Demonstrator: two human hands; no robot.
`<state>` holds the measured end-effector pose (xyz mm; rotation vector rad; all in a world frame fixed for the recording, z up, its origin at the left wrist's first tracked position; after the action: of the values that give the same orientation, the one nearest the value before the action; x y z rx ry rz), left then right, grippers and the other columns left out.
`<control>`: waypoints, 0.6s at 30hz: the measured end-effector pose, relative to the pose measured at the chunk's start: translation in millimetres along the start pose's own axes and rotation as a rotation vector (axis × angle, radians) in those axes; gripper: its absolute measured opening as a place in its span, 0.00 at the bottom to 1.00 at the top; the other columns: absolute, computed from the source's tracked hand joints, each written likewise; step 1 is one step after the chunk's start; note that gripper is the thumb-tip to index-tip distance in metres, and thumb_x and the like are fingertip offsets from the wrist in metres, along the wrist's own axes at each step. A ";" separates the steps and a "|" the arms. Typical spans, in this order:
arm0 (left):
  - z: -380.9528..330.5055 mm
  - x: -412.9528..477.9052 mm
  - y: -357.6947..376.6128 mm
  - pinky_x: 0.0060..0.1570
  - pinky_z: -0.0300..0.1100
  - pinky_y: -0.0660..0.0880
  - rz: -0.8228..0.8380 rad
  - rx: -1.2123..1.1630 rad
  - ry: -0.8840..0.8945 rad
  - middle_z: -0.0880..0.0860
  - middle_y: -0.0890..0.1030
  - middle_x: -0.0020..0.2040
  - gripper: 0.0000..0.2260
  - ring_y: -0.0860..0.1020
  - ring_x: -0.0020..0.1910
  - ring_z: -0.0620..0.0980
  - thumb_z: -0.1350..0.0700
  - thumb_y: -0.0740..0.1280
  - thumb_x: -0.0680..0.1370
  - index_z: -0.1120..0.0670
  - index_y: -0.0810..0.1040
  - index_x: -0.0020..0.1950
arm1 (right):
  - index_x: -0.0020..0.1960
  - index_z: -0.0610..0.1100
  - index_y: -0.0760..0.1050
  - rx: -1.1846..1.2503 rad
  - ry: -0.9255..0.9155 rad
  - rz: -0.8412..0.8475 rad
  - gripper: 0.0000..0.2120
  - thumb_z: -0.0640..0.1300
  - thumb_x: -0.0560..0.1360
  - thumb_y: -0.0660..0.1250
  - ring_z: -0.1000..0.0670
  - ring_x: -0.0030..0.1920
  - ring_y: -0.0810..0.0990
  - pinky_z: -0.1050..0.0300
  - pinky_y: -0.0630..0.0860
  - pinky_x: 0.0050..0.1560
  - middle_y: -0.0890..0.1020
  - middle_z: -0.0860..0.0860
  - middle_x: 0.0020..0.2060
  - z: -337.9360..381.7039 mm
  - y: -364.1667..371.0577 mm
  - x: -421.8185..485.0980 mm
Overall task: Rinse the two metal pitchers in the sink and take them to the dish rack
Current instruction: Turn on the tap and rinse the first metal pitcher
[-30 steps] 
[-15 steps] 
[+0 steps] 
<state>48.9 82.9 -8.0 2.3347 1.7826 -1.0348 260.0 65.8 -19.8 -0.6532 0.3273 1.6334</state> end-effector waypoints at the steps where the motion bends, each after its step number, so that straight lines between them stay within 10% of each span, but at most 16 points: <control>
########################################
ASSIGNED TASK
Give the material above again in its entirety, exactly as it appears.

WRITTEN ANSWER
Demonstrator: two human hands; no robot.
`<state>` holds the measured end-effector pose (xyz mm; rotation vector rad; all in a world frame fixed for the recording, z up, its origin at the left wrist's first tracked position; after the action: of the values that give the same orientation, the one nearest the value before the action; x y z rx ry rz), left then right, grippers and the other columns left out.
`<control>`: waypoints, 0.6s at 30hz: the measured end-effector pose, relative to the pose measured at the chunk's start: translation in millimetres along the start pose's own axes and rotation as a rotation vector (axis × angle, radians) in those axes; gripper: its absolute measured opening as a place in its span, 0.00 at the bottom to 1.00 at the top; the other columns: absolute, computed from the source's tracked hand joints, each written likewise; step 1 is one step after the chunk's start; note that gripper is the thumb-tip to index-tip distance in metres, and thumb_x and the like are fingertip offsets from the wrist in metres, along the wrist's own axes at each step. A ";" separates the steps and a "|" the arms. Typical spans, in this order:
arm0 (left):
  - z: -380.9528..330.5055 mm
  - x: -412.9528..477.9052 mm
  - y: -357.6947..376.6128 mm
  - pinky_x: 0.0060..0.1570
  - pinky_z: -0.0300..0.1100
  - pinky_y: -0.0660..0.0880
  - rz: -0.8228..0.8380 rad
  - rx: -1.2123..1.1630 rad
  - ry: -0.8840..0.8945 rad
  - middle_z: -0.0880..0.0860
  - middle_y: -0.0890..0.1030
  - middle_x: -0.0020..0.2040
  - gripper: 0.0000..0.2260
  - ring_y: -0.0860..0.1020
  - ring_x: -0.0020..0.1910
  - ring_z: -0.0620..0.0980
  - thumb_z: -0.1350..0.0700
  - thumb_y: -0.0740..0.1280
  - thumb_x: -0.0680..0.1370
  - index_z: -0.1120..0.0670
  - index_y: -0.0810..0.1040
  - index_x: -0.0020..0.1950
arm1 (right):
  - index_x: -0.0020..0.1960
  - index_z: -0.0610..0.1100
  - index_y: -0.0760..0.1050
  - rx: -1.1846..1.2503 rad
  - ry: -0.9255..0.9155 rad
  - rz: -0.8412..0.8475 rad
  - gripper: 0.0000..0.2120
  - thumb_z: -0.0640..0.1300
  - thumb_x: -0.0560..0.1360
  - thumb_y: -0.0660..0.1250
  - ring_z: -0.1000..0.0670
  - ring_x: -0.0030..0.1920
  - ring_y: -0.0810..0.0990
  - pinky_z: -0.1050..0.0300
  - pinky_y: -0.0630..0.0860
  - pinky_x: 0.0050..0.1560
  - middle_y: -0.0890..0.1020
  - middle_z: -0.0860..0.0860
  - middle_x: 0.0020..0.2060
  - z: -337.9360..381.7039 mm
  - y: -364.1667..371.0577 mm
  - x: -421.8185..485.0980 mm
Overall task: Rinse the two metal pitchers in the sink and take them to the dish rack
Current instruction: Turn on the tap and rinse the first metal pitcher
[-30 steps] 
[-15 steps] 
[+0 steps] 
<state>48.9 82.9 -8.0 2.3347 1.7826 -1.0348 260.0 65.8 -19.8 -0.6532 0.3273 1.6334</state> end-effector waypoints at the steps where the motion bends, each after its step number, so that straight lines between them stay within 10% of each span, but at most 16 points: <control>

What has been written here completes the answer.